I don't want to take the easy way out - an interview with Marcin Bogusław

I work in my own way, avoiding clichés and established paths - this sentence very aptly characterises the jewellery designer Marcin Bogusław. In his own way, that is?

Interviews
6c84d533fc229526581c779693b8a623 2a8

I act in my own way, avoiding clichés and established paths - this sentence very aptly characterises Marcin Bogusław. In his own way, or how?

I was looking for a drawer for you, but couldn't find one. 

Is that a good thing? Which one?

One that allows you to be pigeonholed, so that when you look at the jewellery you immediately know that it is Martin Boguslaw.

So it's a good thing (laughter).

This is because your jewellery designs are so different from one another.

I am constantly looking for my place. And I hope not to find it for a long time yet - because finding that own drawer could cause me to stop growing. For me, it is the search that is the most important and the most fun. Especially since I really dislike repetition, making the same designs. Even the third time I see the same design, I get impatient and I'm tempted to change something, to improve it, to look for a new solution - so that it won't be the same anymore. And the best thing would be to leave the old design and start doing something completely different. What turns me on the most is technical solutions, I like to come to different technologies on my own, even if it's breaking down an open door. This not only allows me to develop, but I also find features that make my jewellery stand out. For example, I look for good ways of setting stones.

Sticking a stone in is simpler and cheaper....

Of course, glue is an excellent tool (laughter). So much for papermaking and carpentry... But not for jewellery. I would prefer it to be more difficult and to be able to handle any challenge. Of course, I know that this raises the price of the final product, but I still believe that there will be a customer for this more „demanding” jewellery.

Do you manage to live on jewellery alone?

I do not add (laughter). Although I admit that it is not easy in this day and age, when workshop activities alone account for only about 10 per cent of the total process, with the rest falling to marketing and commercial activities. Nowadays, commercial success very often does not go hand in hand with creative ability, but rather with marketing. Unfortunately. Ideally, marketing ideas should be combined with technical knowledge and education. Because only such a combination allows high sales to go hand in hand with quality.

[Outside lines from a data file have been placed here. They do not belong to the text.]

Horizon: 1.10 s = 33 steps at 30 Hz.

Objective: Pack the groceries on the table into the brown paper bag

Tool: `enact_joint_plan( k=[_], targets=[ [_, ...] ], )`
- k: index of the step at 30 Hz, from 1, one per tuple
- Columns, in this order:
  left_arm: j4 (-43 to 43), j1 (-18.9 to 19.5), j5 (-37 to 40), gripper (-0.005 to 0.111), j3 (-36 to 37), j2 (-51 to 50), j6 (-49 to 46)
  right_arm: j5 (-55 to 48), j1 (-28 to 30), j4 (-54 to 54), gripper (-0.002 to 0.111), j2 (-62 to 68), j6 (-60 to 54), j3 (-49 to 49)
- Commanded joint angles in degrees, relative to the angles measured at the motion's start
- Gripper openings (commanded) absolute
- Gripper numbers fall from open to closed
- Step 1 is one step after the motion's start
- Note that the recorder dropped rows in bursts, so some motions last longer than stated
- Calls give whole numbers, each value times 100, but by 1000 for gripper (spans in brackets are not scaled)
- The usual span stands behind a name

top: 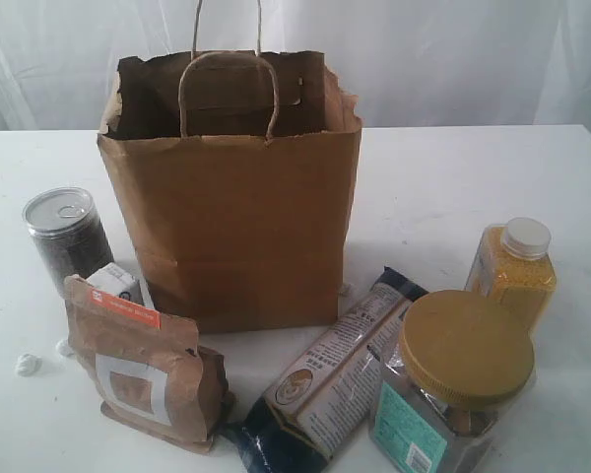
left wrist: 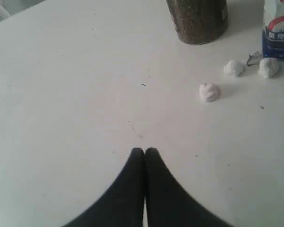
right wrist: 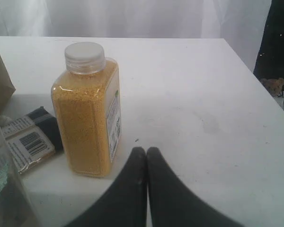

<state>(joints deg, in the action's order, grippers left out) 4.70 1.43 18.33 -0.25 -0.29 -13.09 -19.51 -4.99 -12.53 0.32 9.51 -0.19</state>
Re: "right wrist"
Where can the dark blue biscuit packet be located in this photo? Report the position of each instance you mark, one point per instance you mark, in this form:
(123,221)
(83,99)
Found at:
(32,138)

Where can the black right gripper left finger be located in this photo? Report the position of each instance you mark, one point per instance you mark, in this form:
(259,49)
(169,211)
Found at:
(124,203)

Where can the gold lid plastic jar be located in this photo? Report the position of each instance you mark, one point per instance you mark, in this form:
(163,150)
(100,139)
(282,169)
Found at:
(15,207)

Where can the yellow grain plastic bottle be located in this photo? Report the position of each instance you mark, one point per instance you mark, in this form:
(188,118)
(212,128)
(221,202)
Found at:
(86,101)

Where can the white curtain backdrop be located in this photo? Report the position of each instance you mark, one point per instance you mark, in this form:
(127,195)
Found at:
(240,22)

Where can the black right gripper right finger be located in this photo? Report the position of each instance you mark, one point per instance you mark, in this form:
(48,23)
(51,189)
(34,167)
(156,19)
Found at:
(172,204)

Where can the brown teddy bear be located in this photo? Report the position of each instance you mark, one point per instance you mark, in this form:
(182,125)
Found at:
(274,86)

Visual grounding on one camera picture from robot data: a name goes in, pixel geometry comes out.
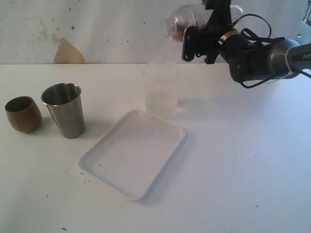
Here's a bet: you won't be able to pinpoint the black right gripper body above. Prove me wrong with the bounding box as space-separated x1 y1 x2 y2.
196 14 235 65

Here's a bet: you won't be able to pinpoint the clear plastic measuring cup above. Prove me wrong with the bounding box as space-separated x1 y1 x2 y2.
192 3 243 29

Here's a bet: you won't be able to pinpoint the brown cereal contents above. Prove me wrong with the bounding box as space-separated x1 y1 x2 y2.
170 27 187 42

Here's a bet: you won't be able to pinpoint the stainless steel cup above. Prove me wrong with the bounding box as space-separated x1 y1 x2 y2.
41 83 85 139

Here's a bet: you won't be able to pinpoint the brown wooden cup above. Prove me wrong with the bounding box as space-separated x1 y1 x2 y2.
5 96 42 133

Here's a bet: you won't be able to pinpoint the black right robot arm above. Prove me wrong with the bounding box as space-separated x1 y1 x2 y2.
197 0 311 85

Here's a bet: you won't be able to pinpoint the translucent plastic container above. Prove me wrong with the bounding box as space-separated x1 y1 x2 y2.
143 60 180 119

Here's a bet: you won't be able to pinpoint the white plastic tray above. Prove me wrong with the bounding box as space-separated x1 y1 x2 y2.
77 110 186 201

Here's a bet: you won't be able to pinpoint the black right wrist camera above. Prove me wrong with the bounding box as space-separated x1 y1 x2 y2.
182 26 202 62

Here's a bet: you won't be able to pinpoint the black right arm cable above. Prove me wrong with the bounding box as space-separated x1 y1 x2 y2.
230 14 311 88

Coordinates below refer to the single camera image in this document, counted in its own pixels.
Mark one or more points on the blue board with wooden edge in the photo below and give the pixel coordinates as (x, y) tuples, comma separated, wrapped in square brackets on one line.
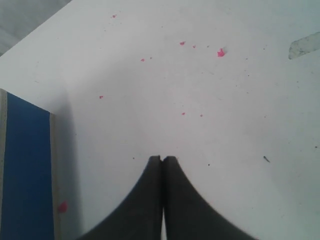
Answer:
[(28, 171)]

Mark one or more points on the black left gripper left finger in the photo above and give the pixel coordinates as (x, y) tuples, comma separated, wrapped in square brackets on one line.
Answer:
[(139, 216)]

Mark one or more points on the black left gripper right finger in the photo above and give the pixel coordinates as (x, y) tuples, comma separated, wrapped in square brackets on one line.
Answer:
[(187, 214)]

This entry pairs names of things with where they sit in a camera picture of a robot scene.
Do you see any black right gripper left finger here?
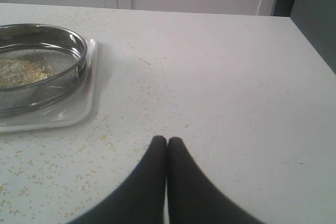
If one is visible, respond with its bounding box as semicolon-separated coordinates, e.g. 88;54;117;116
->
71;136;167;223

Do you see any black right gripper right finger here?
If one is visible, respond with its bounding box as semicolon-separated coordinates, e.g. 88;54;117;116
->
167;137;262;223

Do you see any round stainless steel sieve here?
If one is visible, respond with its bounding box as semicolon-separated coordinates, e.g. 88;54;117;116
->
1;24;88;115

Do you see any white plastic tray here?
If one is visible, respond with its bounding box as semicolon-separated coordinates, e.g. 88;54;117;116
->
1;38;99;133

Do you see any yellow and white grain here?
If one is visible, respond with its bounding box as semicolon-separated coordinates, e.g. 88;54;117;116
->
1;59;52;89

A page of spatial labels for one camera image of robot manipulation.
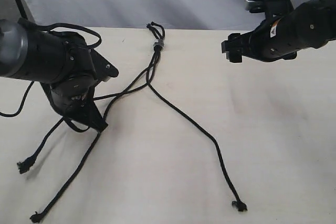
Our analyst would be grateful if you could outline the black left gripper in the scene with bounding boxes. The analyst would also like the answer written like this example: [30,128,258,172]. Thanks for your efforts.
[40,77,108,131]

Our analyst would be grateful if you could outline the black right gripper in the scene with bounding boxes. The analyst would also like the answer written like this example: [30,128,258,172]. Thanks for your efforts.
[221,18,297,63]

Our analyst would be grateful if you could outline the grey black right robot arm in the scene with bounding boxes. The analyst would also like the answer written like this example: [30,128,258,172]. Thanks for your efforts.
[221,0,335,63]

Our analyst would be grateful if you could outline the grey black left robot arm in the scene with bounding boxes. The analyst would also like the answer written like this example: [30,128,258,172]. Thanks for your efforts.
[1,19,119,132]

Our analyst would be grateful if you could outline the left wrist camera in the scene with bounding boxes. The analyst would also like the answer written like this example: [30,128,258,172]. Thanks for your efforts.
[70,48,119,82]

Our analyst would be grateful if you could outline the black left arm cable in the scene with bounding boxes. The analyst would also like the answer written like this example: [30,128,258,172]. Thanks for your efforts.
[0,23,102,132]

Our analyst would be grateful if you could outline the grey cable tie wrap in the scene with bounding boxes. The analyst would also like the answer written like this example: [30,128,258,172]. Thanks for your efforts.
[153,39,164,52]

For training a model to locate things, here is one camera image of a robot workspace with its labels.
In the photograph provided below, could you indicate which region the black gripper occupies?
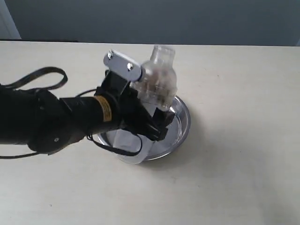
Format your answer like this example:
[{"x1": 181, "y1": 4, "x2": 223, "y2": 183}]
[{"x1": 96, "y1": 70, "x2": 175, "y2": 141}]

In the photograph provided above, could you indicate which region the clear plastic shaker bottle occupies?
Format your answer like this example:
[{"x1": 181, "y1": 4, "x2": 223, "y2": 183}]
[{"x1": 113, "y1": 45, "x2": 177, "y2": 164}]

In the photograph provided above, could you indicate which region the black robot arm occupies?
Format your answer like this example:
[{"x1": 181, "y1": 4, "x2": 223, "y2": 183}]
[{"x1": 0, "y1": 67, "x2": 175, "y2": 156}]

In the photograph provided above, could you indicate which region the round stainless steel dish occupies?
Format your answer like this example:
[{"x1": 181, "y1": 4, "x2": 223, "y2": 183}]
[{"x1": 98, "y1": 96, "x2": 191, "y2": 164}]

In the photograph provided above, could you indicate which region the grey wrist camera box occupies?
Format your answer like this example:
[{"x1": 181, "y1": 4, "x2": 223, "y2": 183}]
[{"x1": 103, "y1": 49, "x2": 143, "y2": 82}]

You, however, insist on the workshop.

Because the workshop determines everything. The better it is mastered, the greater the chances of producing a design-interesting object, i.e. a more accurate materialisation of the thought.

Ambitious. Why do you have such a drive for technology?

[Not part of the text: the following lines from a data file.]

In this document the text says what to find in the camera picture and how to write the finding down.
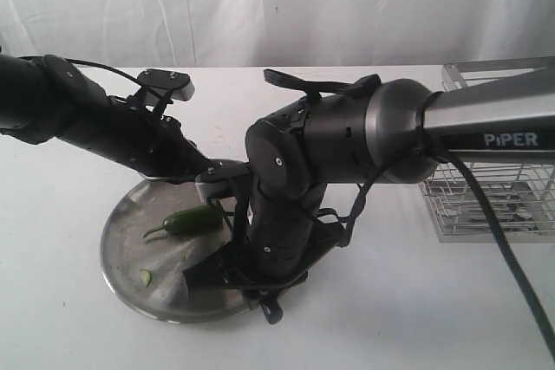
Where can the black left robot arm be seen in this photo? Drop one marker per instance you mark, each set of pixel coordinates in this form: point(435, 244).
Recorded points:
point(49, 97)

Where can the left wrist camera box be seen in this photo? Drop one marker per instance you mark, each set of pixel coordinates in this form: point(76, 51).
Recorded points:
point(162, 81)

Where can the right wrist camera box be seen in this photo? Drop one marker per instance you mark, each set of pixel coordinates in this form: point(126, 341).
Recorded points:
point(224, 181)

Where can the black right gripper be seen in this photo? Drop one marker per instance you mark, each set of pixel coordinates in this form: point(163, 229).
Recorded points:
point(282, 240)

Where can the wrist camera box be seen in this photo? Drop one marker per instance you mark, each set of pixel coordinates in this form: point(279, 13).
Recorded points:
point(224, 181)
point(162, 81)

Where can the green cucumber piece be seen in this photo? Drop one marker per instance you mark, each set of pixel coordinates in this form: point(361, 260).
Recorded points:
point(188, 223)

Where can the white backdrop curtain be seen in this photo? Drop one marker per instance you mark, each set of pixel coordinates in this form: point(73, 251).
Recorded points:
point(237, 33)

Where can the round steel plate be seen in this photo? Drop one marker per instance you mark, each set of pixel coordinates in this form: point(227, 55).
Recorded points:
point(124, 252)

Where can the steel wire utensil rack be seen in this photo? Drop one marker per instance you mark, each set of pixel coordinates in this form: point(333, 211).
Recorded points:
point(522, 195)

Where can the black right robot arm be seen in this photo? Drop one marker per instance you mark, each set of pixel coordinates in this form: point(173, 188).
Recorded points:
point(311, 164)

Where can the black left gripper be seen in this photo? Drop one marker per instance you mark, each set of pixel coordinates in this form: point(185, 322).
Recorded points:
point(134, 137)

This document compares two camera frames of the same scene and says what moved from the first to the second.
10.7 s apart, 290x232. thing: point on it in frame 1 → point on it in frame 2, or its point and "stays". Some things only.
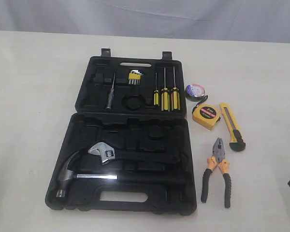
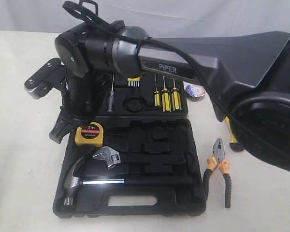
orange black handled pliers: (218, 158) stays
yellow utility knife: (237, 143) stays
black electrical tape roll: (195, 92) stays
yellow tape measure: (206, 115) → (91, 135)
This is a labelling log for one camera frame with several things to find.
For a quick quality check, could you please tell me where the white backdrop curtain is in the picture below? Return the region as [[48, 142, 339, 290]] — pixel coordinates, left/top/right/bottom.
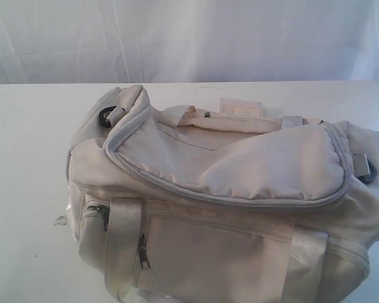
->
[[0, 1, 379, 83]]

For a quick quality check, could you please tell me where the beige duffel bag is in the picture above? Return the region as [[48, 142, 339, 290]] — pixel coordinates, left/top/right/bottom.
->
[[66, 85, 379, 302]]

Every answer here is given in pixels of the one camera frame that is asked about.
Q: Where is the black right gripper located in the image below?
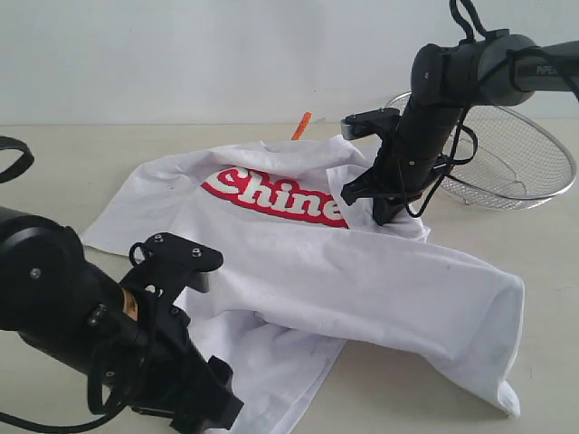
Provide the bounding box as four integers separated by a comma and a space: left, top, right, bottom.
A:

I have always put something together, even though I had no tools or conditions. I used to straighten paperclips and join the wires thus obtained into larger constructions, welding them together with tin. It was at the turn of primary and secondary school. I was sent to the school in Felińskiego Street (Jan Kiliński School Complex No. 31 in Warsaw, with a crafts profile - ed.) to a general class, where I could learn about various workshop profiles. I was dazzled by the jewellery class - it was there that I realised I could go much further from the paperclip stage. And that was the breakthrough. I concentrated on learning in the jewellery class. I threw away the clips, started to complete tools, to try things at home. At one point, I ended up in Ark Wolski's studio - he hired me at his place to help in the workshop. During the day I worked at his place, and in the evening I realised my projects. Slowly, there were buyers for them - and that was another discovery and incredible motivation for me. I felt I was good enough to apply to study at the Academy of Fine Arts in Lodz and gradually became self-employed. At the same time, I was expanding my studio and learning. And now, before I know it, I am also teaching others: I teach at the POA Nowolipki art centre. I never imagined that passing on my knowledge and observing the progress of my students would give me so much satisfaction.

You have several awards and prizes to your credit, including for jewellery mastery in the Mercurius Gedanensis 2013 competition. You were also invited to exhibit for the third time with the Au+ Group as part of the Legnica Silver Festival.

This is a huge accolade for us. Our two exhibitions to date - Temptation i Time - also had premieres there. This time the theme is Pink Pig In Ink and I think it's really good: it's the turning of everything upside down combined with total freedom of expression. One of the things that fascinated me was the process of shaping an object that had not yet been fully designed, but which already existed in my head - without a blueprint, created just like that, even though its appearance was not yet fully defined. There are four thinking heads (Bartosz Chmielewski, Filip Jackowski and Michał Wysocki - ed.), each thinking differently, so it should be interesting. Our model is Group Six - their vernissages have always been a big event.

You are a designer looking for something. What would you like to find?

I would like to be able to realise all the ideas that are born in my head. I'm tired of still not knowing enough and not knowing how to make enough, even though I've been making jewellery for almost ten years now. I am still searching, trying, struggling with myself to create something good. And, above all, to make something different. Because what fun is it to make something that has already been made before? So I work in my own way, avoiding patterns and established paths. In addition, I also dream of having my own aeroplane in my own barn. A red one, of course.